#### What the exercise asks:
Which lines hold the word "above"? Copy each of them from the material.

#### Data section:
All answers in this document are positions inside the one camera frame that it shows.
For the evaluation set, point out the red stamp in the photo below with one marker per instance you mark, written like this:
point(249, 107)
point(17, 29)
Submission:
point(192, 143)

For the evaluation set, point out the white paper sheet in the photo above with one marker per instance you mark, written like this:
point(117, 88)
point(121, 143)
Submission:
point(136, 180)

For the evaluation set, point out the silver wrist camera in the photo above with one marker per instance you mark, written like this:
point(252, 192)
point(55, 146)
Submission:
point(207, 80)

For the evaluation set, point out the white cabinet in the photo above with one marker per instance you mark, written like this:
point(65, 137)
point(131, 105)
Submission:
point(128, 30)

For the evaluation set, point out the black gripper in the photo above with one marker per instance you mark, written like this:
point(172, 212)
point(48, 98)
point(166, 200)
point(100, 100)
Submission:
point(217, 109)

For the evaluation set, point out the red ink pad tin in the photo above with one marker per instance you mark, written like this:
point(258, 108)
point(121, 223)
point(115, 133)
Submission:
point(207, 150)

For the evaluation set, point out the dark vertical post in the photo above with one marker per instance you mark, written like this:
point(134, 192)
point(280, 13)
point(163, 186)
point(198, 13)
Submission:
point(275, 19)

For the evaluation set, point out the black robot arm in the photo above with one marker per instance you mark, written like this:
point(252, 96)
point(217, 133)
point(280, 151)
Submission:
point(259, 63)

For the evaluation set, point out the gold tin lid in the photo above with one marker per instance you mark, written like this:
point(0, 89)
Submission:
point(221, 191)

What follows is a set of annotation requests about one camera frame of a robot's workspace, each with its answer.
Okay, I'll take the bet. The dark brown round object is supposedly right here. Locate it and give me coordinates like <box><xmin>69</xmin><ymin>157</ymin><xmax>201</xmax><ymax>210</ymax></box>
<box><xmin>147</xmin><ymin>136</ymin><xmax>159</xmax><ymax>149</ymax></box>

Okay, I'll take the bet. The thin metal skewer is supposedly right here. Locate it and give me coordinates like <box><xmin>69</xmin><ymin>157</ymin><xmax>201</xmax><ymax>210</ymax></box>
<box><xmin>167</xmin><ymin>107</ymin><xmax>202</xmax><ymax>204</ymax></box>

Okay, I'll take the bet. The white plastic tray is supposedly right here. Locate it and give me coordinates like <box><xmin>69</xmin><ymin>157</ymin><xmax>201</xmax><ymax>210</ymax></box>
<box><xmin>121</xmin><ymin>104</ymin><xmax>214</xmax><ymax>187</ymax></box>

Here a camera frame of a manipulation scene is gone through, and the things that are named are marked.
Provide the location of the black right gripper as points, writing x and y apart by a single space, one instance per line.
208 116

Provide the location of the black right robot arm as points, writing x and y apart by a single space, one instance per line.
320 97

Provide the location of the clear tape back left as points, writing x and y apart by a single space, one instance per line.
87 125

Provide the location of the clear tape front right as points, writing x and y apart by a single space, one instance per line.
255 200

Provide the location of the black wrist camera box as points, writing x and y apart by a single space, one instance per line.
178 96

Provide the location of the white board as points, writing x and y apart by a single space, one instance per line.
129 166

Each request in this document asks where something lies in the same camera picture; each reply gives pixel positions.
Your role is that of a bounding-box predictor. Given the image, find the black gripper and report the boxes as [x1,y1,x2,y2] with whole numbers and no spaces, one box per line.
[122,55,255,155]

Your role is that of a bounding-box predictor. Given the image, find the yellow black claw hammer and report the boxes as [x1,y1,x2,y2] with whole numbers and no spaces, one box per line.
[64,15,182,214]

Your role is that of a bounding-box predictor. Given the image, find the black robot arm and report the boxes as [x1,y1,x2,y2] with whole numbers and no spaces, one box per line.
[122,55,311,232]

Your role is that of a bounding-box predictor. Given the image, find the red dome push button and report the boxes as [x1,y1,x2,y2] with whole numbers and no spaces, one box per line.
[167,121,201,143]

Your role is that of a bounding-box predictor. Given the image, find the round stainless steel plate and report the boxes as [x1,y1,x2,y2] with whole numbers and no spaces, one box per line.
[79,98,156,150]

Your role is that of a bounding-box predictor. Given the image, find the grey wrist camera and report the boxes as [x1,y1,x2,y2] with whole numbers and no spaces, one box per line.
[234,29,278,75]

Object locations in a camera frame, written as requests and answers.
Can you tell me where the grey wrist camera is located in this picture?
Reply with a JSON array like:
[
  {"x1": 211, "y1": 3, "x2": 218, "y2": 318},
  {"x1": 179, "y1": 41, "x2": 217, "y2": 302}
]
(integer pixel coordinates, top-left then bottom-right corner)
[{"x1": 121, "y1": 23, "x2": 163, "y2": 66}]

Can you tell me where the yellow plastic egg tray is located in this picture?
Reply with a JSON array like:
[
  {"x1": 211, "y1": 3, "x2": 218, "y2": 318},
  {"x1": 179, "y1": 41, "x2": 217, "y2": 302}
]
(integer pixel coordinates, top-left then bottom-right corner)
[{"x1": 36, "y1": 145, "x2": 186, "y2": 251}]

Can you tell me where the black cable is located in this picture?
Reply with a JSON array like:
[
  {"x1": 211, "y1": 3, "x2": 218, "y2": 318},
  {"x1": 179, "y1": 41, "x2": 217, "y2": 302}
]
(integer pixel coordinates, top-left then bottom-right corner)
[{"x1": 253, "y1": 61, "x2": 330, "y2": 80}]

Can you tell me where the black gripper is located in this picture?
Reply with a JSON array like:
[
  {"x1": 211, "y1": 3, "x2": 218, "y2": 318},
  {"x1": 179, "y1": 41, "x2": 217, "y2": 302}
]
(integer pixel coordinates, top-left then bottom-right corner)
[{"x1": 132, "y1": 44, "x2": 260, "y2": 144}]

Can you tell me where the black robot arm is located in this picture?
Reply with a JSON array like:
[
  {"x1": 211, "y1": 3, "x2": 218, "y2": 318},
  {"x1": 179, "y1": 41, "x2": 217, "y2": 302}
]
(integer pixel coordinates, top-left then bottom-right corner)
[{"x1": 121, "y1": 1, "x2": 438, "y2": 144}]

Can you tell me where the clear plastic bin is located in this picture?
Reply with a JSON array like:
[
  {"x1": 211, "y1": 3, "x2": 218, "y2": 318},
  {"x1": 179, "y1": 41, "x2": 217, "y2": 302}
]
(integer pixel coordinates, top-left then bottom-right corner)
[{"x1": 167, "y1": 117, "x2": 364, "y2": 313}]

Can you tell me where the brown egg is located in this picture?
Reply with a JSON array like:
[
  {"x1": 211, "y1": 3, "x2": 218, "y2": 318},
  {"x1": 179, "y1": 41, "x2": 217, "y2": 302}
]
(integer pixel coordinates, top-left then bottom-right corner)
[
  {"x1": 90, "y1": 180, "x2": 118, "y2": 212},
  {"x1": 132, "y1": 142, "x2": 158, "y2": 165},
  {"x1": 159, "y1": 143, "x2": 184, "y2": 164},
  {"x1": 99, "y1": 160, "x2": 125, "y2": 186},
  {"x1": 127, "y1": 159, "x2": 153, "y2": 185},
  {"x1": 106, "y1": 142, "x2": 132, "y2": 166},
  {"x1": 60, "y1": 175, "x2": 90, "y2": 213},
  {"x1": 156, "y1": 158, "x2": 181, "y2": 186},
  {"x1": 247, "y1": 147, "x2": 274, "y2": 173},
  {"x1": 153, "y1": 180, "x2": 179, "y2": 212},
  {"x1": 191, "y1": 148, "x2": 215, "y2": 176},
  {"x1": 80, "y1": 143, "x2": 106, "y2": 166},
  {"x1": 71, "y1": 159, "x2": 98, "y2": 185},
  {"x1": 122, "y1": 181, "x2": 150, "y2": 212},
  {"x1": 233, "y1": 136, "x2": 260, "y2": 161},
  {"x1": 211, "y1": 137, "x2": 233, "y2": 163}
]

#### Completed exercise:
For the evaluation set, point out the white paper sheet in the photo above with one marker per instance you mark, written like this:
For the evaluation set, point out the silver wrist camera in the photo above with one marker per instance you mark, written like this:
For the evaluation set, point out the white cabinet in the photo above with one marker per instance you mark, written like this:
For the evaluation set, point out the black gripper in the photo above with one marker per instance you mark, written like this:
For the evaluation set, point out the red ink pad tin in the photo above with one marker per instance you mark, written like this:
For the evaluation set, point out the dark vertical post in the photo above with one marker per instance you mark, written like this:
For the evaluation set, point out the black robot arm in the photo above with one marker per instance you mark, written like this:
For the evaluation set, point out the gold tin lid in the photo above with one marker per instance you mark, written like this:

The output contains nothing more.